## PROBLEM TO SOLVE
Look through the listing below, and wherever a line has the string "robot", copy it.
+++ DATASET CONTENT
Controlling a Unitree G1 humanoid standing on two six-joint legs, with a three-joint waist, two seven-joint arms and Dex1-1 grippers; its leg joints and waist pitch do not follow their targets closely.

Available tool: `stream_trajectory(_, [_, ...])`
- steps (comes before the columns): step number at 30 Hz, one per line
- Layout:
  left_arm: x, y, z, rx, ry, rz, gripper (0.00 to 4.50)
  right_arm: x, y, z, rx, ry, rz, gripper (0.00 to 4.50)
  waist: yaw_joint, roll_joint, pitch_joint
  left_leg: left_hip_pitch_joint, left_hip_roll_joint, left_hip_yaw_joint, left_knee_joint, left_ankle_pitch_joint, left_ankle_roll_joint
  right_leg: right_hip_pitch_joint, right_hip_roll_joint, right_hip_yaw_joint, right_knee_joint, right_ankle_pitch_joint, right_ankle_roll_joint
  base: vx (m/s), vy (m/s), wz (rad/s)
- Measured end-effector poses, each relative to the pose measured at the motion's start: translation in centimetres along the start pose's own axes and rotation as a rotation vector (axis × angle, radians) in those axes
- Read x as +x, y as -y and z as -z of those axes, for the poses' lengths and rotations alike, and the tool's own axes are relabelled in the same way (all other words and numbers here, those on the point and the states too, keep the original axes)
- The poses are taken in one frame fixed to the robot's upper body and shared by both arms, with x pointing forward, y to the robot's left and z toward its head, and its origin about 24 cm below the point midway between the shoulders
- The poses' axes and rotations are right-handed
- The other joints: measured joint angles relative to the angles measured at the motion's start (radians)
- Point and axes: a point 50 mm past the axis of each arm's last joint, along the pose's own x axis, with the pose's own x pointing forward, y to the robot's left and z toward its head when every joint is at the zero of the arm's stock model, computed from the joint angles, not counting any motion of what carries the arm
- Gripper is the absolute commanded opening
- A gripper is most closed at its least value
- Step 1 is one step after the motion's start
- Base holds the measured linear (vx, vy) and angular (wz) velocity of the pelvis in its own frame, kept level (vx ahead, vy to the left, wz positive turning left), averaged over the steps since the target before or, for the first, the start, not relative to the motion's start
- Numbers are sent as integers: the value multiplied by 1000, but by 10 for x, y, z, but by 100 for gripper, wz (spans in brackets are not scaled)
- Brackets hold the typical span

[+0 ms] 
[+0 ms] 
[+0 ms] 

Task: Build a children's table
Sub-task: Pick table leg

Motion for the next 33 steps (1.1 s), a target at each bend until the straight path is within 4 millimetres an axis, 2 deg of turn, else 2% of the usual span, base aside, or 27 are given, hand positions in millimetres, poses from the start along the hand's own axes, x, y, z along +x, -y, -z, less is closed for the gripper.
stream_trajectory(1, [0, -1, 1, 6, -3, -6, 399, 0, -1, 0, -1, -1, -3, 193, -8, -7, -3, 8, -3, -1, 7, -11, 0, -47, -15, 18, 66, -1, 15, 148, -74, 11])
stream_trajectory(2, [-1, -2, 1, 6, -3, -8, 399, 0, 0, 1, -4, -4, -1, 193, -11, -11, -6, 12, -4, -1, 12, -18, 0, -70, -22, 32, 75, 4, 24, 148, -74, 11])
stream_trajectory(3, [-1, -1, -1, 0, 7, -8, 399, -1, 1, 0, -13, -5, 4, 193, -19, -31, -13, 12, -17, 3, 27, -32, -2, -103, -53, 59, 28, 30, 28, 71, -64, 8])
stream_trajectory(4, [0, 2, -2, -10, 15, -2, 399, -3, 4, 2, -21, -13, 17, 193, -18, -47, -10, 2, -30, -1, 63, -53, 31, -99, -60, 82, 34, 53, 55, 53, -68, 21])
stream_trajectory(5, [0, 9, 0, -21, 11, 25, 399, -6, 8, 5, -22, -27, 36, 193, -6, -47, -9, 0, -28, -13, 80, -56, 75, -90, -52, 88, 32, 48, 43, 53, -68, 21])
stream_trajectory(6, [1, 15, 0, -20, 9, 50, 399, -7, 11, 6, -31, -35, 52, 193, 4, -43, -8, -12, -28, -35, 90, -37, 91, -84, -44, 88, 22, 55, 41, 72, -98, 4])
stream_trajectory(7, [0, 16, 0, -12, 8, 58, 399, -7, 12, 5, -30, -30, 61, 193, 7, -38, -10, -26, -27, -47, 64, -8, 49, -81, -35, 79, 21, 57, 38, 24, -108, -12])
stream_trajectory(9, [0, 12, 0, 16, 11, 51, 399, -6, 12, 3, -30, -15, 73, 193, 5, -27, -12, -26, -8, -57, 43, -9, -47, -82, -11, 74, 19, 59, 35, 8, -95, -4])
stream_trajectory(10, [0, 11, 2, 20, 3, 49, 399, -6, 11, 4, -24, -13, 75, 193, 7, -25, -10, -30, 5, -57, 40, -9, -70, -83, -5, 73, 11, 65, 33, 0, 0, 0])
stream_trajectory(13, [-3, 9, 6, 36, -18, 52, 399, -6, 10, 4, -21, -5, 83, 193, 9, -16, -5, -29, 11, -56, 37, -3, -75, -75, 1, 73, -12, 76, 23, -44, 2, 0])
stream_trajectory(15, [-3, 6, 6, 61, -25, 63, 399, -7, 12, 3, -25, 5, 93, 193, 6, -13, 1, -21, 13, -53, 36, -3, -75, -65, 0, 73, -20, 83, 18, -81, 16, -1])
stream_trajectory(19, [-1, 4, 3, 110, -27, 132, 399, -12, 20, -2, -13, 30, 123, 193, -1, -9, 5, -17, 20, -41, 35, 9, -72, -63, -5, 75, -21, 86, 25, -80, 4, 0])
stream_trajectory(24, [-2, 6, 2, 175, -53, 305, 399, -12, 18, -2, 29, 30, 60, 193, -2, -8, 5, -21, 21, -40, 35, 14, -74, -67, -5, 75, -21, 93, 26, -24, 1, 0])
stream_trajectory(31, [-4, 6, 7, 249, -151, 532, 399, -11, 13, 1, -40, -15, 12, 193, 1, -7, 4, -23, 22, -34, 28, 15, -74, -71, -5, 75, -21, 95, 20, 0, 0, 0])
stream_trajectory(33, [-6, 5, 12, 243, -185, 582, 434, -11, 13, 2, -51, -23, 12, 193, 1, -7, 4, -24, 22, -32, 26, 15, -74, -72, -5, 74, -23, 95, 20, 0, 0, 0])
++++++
## ANSWER FOR THIS EXERCISE
- The poses are taken in one frame fixed to the robot's upper body and shared by both arms, with x pointing forward, y to the robot's left and z toward its head, and its origin about 24 cm below the point midway between the shoulders
- Point and axes: a point 50 mm past the axis of each arm's last joint, along the pose's own x axis, with the pose's own x pointing forward, y to the robot's left and z toward its head when every joint is at the zero of the arm's stock model, computed from the joint angles, not counting any motion of what carries the arm

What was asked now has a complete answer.